> _MATERIAL FOR THIS EXERCISE_:
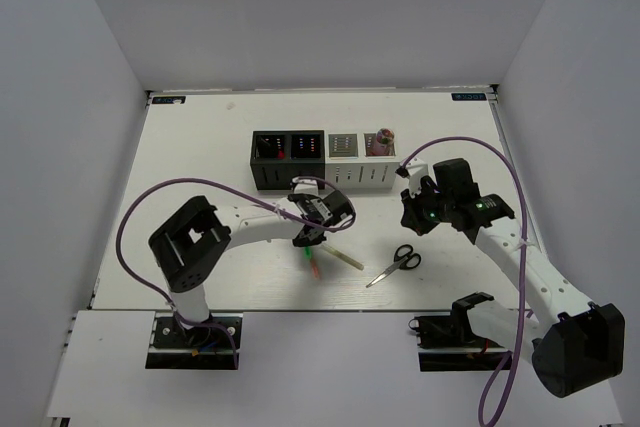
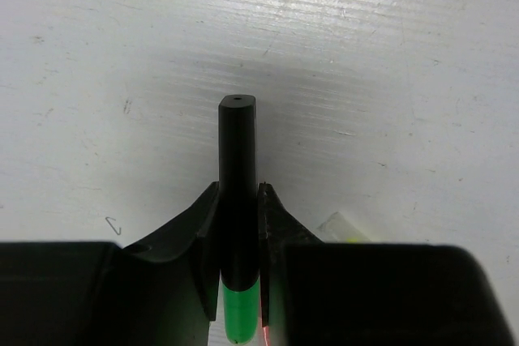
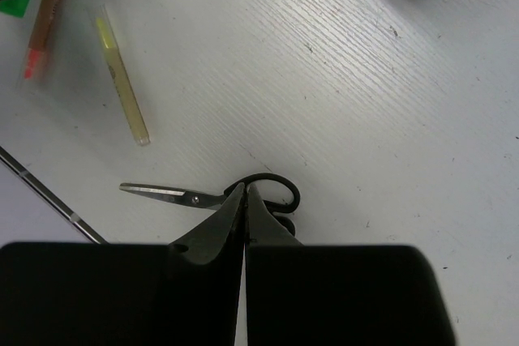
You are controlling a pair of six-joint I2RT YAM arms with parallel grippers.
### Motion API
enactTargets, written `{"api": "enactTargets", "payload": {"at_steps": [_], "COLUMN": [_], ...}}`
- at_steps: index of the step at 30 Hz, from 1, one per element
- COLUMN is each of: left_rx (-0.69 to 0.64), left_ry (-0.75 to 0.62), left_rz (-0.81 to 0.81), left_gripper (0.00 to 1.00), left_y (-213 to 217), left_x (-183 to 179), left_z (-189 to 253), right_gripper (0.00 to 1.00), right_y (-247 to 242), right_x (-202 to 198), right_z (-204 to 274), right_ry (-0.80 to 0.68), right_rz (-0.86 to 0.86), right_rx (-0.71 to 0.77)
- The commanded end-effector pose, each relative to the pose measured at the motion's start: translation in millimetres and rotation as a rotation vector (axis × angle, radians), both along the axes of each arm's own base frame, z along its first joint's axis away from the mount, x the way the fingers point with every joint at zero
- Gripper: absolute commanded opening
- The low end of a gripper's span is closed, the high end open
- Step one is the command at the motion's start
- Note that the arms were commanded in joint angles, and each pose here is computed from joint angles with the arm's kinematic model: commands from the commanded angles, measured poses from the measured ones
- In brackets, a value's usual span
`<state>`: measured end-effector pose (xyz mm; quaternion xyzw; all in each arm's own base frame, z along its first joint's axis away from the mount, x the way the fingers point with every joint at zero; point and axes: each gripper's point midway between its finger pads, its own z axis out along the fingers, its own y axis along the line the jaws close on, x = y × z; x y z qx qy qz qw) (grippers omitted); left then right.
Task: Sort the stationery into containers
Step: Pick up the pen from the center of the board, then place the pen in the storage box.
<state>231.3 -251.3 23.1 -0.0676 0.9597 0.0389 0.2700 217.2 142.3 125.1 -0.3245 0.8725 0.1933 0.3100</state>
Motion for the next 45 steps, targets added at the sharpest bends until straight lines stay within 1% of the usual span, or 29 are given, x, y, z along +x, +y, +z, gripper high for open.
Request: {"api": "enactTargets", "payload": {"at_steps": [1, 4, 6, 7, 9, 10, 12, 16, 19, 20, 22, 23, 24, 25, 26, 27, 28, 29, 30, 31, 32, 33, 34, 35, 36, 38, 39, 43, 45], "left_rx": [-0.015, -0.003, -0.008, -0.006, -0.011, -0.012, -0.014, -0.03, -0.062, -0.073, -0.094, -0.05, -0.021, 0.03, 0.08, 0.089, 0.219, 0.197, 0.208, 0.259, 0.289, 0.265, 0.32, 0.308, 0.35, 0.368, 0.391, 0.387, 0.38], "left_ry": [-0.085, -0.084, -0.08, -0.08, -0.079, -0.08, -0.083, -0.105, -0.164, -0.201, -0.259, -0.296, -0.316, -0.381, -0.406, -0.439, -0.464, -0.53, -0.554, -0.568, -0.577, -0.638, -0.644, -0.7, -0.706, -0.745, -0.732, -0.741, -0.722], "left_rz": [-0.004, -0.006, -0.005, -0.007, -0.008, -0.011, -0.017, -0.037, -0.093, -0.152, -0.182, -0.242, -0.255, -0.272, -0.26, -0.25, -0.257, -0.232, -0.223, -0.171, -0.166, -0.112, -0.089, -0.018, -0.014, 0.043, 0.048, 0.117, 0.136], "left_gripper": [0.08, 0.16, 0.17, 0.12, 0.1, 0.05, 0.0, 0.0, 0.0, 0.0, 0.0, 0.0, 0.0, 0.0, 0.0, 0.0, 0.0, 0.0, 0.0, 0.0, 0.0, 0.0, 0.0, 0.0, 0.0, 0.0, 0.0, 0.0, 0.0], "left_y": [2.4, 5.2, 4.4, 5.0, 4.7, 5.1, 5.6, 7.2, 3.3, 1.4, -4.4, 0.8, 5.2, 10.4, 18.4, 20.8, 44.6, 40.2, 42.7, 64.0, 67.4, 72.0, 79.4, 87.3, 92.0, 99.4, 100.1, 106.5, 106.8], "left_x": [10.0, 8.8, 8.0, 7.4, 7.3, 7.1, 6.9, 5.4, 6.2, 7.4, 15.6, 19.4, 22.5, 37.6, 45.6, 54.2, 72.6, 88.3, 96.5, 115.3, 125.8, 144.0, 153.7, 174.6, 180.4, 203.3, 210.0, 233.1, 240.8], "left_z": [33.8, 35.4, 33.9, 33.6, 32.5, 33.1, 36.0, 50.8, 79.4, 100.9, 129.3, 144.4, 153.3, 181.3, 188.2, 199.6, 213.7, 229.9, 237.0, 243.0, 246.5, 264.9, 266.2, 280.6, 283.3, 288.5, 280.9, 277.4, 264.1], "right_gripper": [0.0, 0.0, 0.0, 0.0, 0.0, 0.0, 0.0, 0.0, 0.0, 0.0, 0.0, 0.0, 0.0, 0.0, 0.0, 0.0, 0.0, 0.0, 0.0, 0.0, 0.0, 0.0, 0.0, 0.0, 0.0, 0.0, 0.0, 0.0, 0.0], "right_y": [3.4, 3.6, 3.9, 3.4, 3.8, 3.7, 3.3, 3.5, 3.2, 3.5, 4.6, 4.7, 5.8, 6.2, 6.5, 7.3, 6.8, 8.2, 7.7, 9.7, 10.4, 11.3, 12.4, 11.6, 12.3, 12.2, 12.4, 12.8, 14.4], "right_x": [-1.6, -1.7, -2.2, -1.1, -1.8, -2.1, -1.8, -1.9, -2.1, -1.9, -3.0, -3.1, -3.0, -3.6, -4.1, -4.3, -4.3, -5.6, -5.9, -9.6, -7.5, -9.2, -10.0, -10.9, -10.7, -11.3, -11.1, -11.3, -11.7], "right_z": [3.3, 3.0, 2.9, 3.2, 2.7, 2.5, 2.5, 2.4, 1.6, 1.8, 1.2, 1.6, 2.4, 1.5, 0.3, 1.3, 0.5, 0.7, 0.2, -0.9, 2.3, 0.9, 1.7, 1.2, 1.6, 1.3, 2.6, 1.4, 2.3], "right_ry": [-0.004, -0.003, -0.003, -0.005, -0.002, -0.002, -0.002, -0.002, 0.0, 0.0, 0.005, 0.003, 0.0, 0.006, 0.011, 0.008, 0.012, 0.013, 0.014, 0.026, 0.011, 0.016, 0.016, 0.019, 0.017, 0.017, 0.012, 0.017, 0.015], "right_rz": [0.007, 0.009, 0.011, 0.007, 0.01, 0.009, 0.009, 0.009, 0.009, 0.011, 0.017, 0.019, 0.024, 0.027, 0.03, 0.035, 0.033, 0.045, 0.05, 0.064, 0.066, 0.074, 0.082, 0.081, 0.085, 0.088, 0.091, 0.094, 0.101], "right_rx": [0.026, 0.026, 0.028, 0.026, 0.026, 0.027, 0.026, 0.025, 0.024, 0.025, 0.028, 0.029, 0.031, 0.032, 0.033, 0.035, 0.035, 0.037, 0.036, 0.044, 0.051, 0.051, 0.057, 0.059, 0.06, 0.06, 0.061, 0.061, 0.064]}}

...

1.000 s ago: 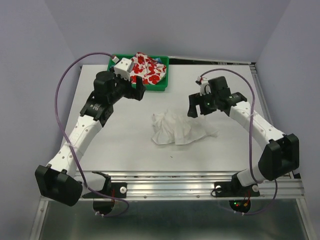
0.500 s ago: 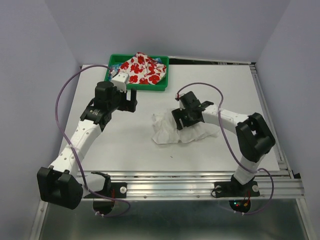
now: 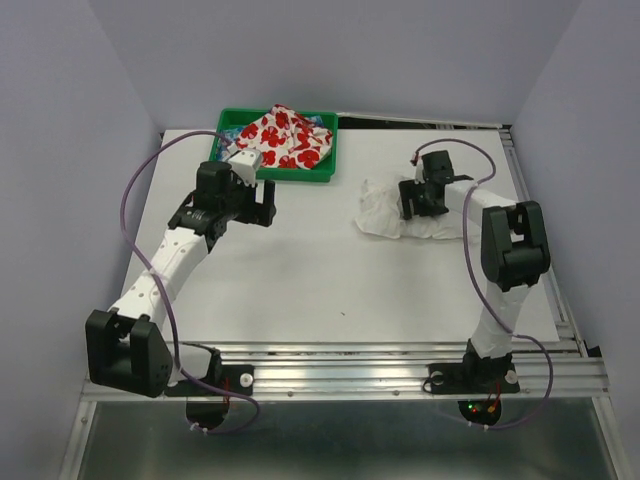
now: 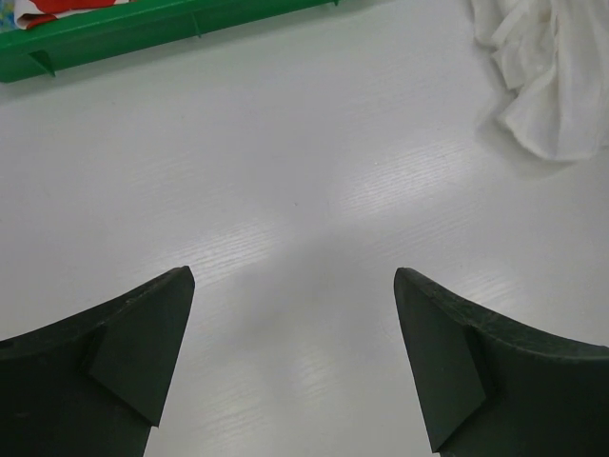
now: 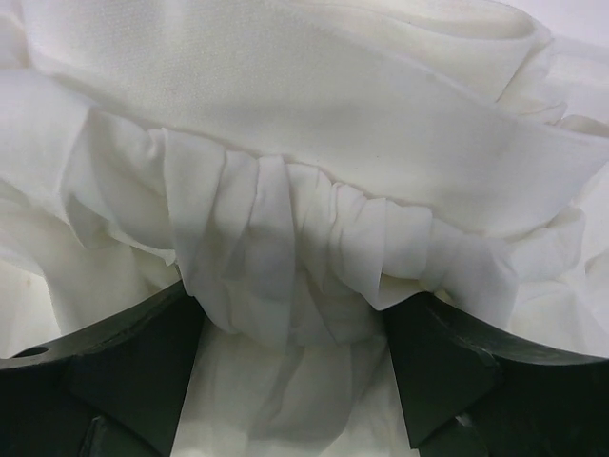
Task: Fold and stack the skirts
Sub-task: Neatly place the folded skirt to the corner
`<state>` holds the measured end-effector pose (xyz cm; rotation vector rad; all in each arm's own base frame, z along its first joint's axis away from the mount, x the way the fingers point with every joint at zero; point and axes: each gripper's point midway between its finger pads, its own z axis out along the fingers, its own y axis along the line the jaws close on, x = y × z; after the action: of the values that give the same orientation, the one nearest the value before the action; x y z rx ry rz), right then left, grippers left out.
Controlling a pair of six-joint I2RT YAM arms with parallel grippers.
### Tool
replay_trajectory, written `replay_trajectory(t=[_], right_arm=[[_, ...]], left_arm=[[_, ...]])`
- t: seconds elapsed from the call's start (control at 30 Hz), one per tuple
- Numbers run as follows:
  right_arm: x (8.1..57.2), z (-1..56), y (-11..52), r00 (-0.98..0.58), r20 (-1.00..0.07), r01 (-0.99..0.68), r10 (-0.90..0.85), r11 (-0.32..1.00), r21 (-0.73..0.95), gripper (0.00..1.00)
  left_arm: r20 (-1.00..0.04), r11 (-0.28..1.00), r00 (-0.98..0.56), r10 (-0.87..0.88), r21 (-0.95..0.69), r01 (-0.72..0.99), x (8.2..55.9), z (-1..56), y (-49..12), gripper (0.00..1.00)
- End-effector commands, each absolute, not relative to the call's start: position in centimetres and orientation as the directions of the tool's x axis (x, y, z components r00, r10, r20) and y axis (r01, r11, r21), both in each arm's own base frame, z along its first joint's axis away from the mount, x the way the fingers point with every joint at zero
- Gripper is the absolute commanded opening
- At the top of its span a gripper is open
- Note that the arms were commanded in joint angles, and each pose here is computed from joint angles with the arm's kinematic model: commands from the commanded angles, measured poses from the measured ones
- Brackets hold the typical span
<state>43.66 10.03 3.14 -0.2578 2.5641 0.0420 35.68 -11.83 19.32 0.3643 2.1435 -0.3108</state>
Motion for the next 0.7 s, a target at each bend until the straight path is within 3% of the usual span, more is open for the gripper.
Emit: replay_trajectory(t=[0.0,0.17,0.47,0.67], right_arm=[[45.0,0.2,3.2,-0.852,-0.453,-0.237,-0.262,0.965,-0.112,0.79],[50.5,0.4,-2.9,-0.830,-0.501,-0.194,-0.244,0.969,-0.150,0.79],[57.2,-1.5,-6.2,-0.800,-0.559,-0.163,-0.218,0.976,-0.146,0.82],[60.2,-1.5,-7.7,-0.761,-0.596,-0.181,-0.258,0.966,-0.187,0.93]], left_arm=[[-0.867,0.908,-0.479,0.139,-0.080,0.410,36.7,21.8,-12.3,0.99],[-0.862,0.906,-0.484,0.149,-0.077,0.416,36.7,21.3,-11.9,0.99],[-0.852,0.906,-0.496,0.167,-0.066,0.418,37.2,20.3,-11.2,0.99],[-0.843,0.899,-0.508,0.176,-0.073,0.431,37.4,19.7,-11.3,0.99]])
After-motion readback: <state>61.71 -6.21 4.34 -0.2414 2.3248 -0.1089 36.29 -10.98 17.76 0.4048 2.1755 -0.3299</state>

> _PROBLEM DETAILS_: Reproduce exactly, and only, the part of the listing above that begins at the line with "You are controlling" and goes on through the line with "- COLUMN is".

> _ANSWER TO THIS TASK_:
You are controlling a pair of six-joint I2RT YAM arms with parallel grippers.
### Motion API
enactTargets, written `{"api": "enactTargets", "payload": {"at_steps": [_], "COLUMN": [_], ...}}`
- at_steps: index of the step at 30 Hz, from 1, one per element
- COLUMN is each of: left_rx (-0.69 to 0.64), left_ry (-0.75 to 0.62), left_rz (-0.81 to 0.81), left_gripper (0.00 to 1.00), left_y (-213 to 217), left_x (-183 to 179), left_z (-189 to 253), right_gripper (0.00 to 1.00), right_y (-247 to 242), right_x (-202 to 198), right_z (-204 to 274), right_ry (-0.80 to 0.68), right_rz (-0.86 to 0.86), right_rx (-0.71 to 0.77)

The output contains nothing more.